Space X and Elon Musk successfully achieve flight test with the Starship rocket – .

by time news

SpaceX launched its massive Starship rocket on Sunday in its boldest flight test to date, trapping the booster as it returned to the pad with mechanical arms.

Nearly 400 feet tall, Starship took off at dawn from the southern tip of Texas near the Mexican border. It arced over the Gulf of Mexico, like the four previous Starships, before being destroyed shortly after takeoff or sunk in the sea. The last one, in June, was the most successful to date, completing the flight without exploding.

This time, SpaceX founder and CEO Elon Musk upped the challenge and risk. The company landed the first stage booster on the platform from which it took off seven minutes earlier. The launch tower had monstrous metal arms, known as chopsticks, that caught the 71-meter booster as it descended.

“The tower has trapped the rocket!” Musk posted on X.

Company employees shouted with joy as the booster slowly dropped into the arms of the launch tower.

“Even in this day and age, what we just saw is magic,” he said. Dan Huot de SpaceX near the launch site. “I’m shaking right now.”


“People, this is a day that will go down in the engineering history books,” he added. Kate Tice, de SpaceX, from the company’s headquarters in Hawthorne, California.
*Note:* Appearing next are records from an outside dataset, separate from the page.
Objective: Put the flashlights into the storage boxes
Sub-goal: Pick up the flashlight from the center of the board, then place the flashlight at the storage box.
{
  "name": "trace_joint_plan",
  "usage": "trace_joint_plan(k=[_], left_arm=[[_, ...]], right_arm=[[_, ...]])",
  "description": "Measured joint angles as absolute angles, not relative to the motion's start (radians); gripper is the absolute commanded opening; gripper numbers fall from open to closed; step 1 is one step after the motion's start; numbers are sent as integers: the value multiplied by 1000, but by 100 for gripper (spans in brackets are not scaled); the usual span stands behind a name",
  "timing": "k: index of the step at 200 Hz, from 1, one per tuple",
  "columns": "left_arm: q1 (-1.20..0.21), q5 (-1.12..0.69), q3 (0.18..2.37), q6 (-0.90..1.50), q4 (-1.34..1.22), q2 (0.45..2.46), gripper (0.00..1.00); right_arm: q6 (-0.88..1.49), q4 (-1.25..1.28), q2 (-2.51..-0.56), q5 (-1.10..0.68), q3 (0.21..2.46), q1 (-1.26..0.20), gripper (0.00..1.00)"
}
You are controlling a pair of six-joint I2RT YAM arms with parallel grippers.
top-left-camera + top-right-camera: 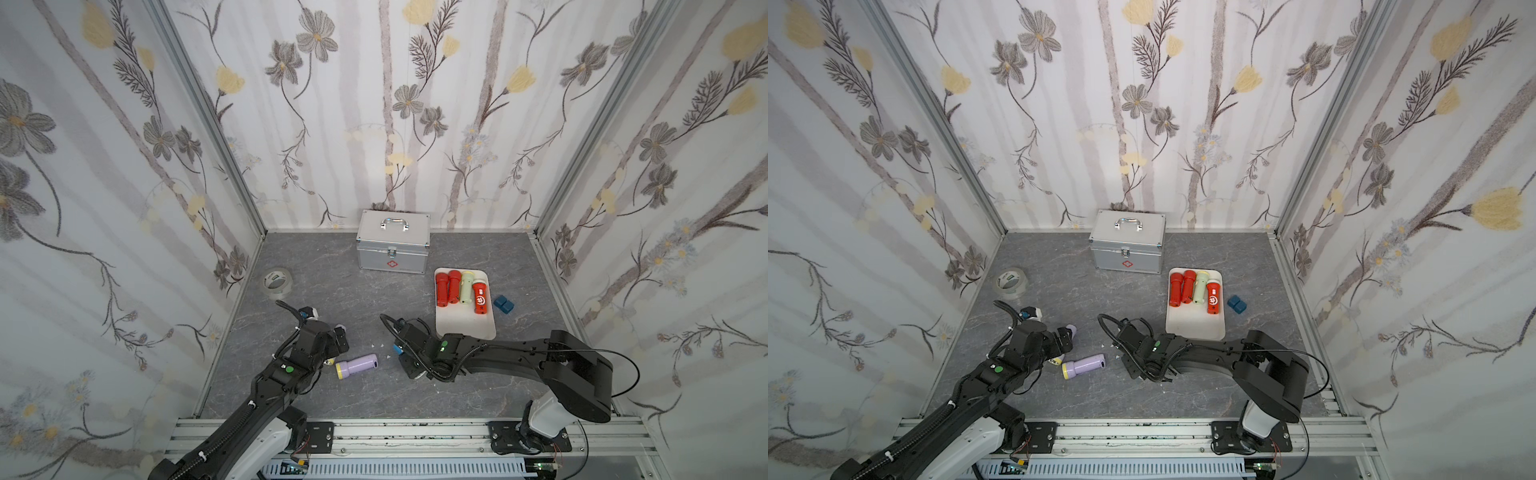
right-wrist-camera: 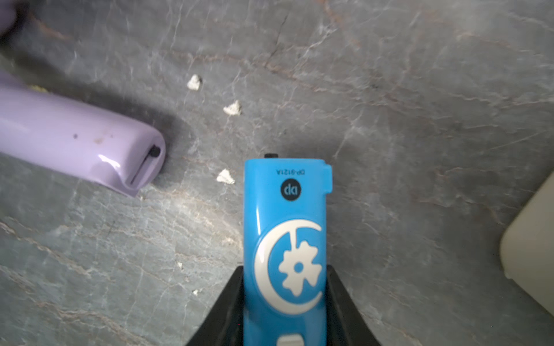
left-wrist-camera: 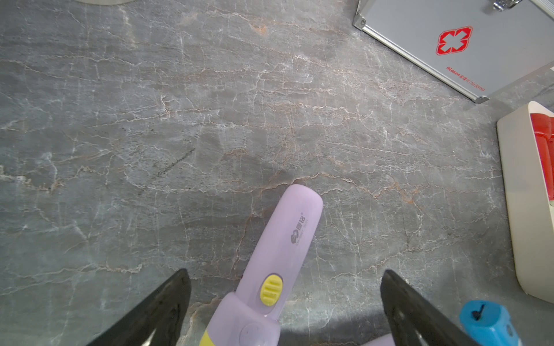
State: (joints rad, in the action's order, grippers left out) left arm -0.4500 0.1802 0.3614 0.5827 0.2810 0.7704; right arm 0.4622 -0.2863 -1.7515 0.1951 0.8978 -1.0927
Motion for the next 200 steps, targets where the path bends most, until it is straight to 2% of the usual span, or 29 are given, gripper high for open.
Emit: trace_joint_plan(k=[32, 76, 127, 200], left_arm=[[-450, 181, 361, 583, 281, 768, 100], [-450, 183, 356, 583, 281, 752, 100], [-450, 184, 351, 583, 281, 735, 100], [-450, 187, 346, 583, 281, 720, 100]], right_arm=[[539, -282, -1615, 163, 872, -987, 32], [637, -262, -1469, 151, 823, -755, 32], [653, -253, -1539, 129, 817, -618, 30], [668, -185, -1673, 106, 812, -592, 30]])
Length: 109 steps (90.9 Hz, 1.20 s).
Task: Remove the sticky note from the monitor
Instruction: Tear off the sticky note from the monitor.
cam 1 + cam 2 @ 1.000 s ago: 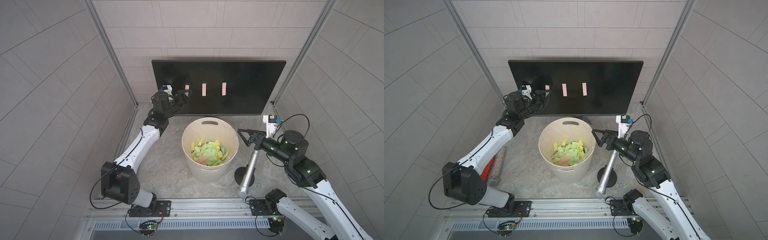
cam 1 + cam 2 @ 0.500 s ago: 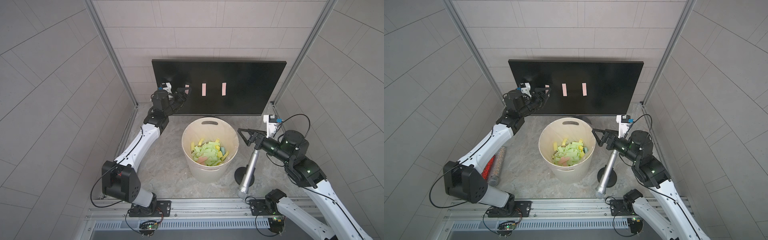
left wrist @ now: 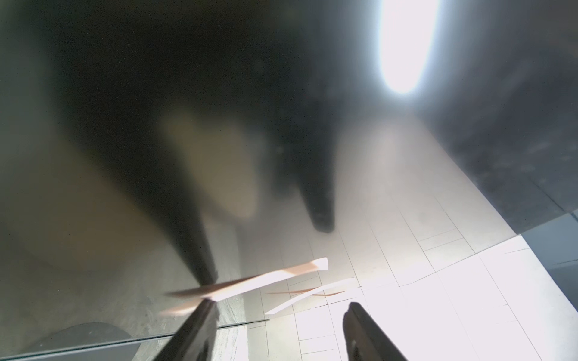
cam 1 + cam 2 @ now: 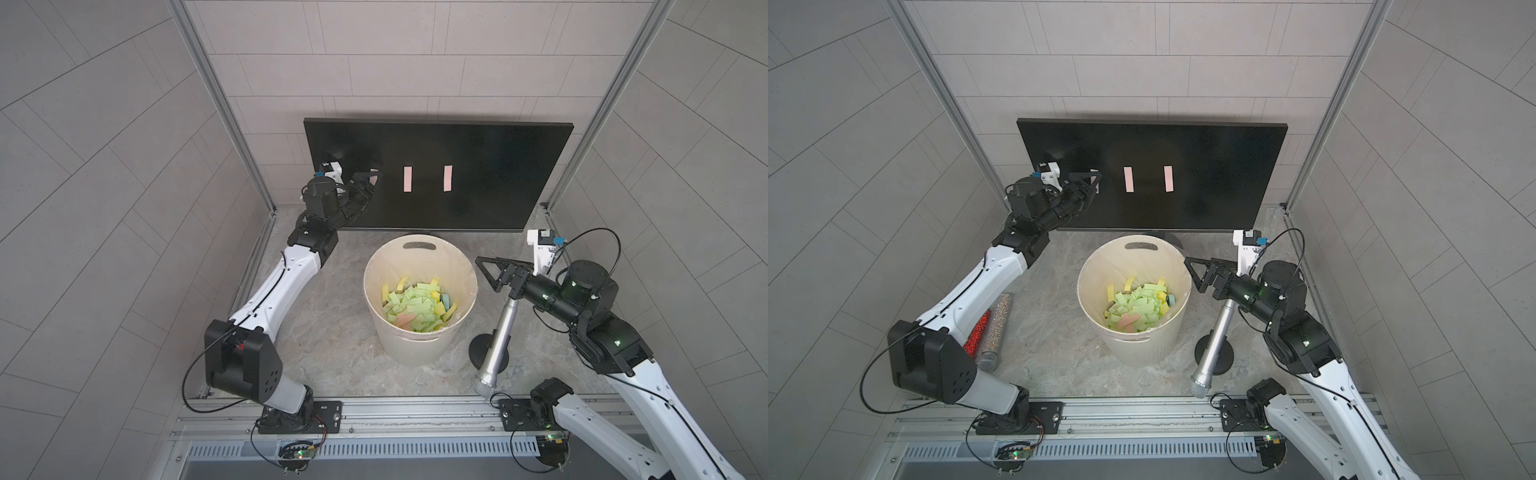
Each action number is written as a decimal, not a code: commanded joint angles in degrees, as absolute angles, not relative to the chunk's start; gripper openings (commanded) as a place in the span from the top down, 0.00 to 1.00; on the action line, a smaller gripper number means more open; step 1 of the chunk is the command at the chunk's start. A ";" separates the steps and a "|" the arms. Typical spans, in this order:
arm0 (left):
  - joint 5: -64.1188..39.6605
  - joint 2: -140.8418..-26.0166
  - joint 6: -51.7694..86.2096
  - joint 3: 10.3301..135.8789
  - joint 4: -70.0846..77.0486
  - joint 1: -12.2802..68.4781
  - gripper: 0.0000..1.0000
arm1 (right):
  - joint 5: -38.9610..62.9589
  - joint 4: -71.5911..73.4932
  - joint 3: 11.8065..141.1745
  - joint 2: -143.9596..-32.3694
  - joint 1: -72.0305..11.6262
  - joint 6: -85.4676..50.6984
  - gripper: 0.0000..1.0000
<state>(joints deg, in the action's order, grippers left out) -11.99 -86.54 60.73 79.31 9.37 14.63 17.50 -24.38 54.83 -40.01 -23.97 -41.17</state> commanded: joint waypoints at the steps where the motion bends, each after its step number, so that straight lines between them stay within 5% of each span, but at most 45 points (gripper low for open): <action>1: -10.33 -85.59 60.03 77.43 8.66 14.23 0.29 | 18.09 -23.07 54.94 -39.62 -23.57 -40.61 0.00; 49: -9.41 -87.50 61.07 78.63 8.71 14.15 0.27 | 18.37 -23.13 55.02 -39.55 -23.31 -40.60 0.00; 109: -9.16 -89.49 63.10 82.06 10.13 14.19 0.38 | 18.55 -23.03 54.25 -39.55 -23.01 -40.81 0.00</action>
<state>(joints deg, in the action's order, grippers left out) -9.61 -87.79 63.07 79.68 8.56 14.63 18.24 -23.57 54.83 -40.01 -23.22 -41.17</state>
This was the Starship test

The decision, made in real time and with a control manual, to attempt the landing depended on the flight director. SpaceX said both the booster and the launch tower had to be in optimal and stable condition. If not, he would end up in the gulf like the previous ones. Everything was considered ready to catch him.
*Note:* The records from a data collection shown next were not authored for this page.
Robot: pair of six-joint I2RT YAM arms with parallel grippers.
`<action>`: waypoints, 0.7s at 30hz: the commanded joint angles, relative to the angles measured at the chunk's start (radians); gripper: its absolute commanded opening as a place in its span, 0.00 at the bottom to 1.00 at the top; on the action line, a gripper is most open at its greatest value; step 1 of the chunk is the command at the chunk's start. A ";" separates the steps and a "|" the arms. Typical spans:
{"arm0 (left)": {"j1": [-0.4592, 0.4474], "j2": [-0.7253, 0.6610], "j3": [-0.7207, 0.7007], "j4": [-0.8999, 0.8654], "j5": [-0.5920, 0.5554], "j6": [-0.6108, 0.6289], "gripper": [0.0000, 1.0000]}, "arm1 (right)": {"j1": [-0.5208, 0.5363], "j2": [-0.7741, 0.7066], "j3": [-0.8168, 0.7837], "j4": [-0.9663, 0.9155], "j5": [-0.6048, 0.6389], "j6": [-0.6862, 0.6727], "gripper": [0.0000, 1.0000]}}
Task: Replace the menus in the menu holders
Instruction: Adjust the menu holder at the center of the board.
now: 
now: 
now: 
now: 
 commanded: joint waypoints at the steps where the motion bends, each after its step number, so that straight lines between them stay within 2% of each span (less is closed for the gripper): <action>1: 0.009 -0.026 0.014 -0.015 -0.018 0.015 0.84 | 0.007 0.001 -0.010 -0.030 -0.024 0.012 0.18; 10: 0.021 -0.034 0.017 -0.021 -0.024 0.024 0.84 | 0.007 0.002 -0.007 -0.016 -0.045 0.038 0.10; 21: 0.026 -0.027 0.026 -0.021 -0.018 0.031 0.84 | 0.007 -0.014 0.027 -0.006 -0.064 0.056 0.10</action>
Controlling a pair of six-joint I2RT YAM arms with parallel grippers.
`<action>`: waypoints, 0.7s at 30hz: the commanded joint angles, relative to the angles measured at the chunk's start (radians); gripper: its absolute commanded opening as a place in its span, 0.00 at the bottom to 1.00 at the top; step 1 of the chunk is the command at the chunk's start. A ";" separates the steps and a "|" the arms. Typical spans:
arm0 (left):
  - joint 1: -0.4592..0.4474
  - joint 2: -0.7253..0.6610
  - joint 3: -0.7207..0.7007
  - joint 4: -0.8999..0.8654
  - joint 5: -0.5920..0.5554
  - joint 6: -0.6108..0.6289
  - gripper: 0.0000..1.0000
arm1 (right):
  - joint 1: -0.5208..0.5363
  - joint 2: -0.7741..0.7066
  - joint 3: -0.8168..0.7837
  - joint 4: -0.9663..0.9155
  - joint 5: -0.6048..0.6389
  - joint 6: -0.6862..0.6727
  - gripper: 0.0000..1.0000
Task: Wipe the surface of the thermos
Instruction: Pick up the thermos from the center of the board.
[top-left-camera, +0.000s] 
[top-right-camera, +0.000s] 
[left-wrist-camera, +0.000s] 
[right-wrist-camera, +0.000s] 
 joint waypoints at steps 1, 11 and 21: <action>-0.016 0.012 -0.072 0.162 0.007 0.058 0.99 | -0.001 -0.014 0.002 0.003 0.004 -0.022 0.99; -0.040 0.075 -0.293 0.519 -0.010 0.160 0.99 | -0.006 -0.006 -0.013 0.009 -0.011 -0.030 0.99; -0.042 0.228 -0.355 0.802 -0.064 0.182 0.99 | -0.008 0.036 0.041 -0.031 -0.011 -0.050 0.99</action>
The retro looking stainless steel spaceship At the top it continued its course around the world once detached from the propellant, with the aim of a controlled splashdown in the Indian Ocean where it would sink to the bottom. The entire flight was anticipated to last just over an hour.

The June flight came close to finishing after pieces fell off. SpaceX improved the software and modified the heat shield, improving the thermal plates.

SpaceX has been recovering the first-stage boosters of its smaller Falcon 9 rockets for nine years, after carrying satellites and crews into orbit from Florida or California. But they land on floating platforms in the ocean or concrete slabs several kilometers from their launch pads, not on them.

Recycling Falcon boosters has accelerated the pace of launches and saved SpaceX millions of dollars. Musk intends to do the same with Starship, the largest and most powerful rocket built with 33 methane combustion engines in the booster alone. NASA has ordered two Starships to take astronauts to the moon this decade. SpaceX intends to use the Starship to send people and supplies to the moon and, eventually, Mars.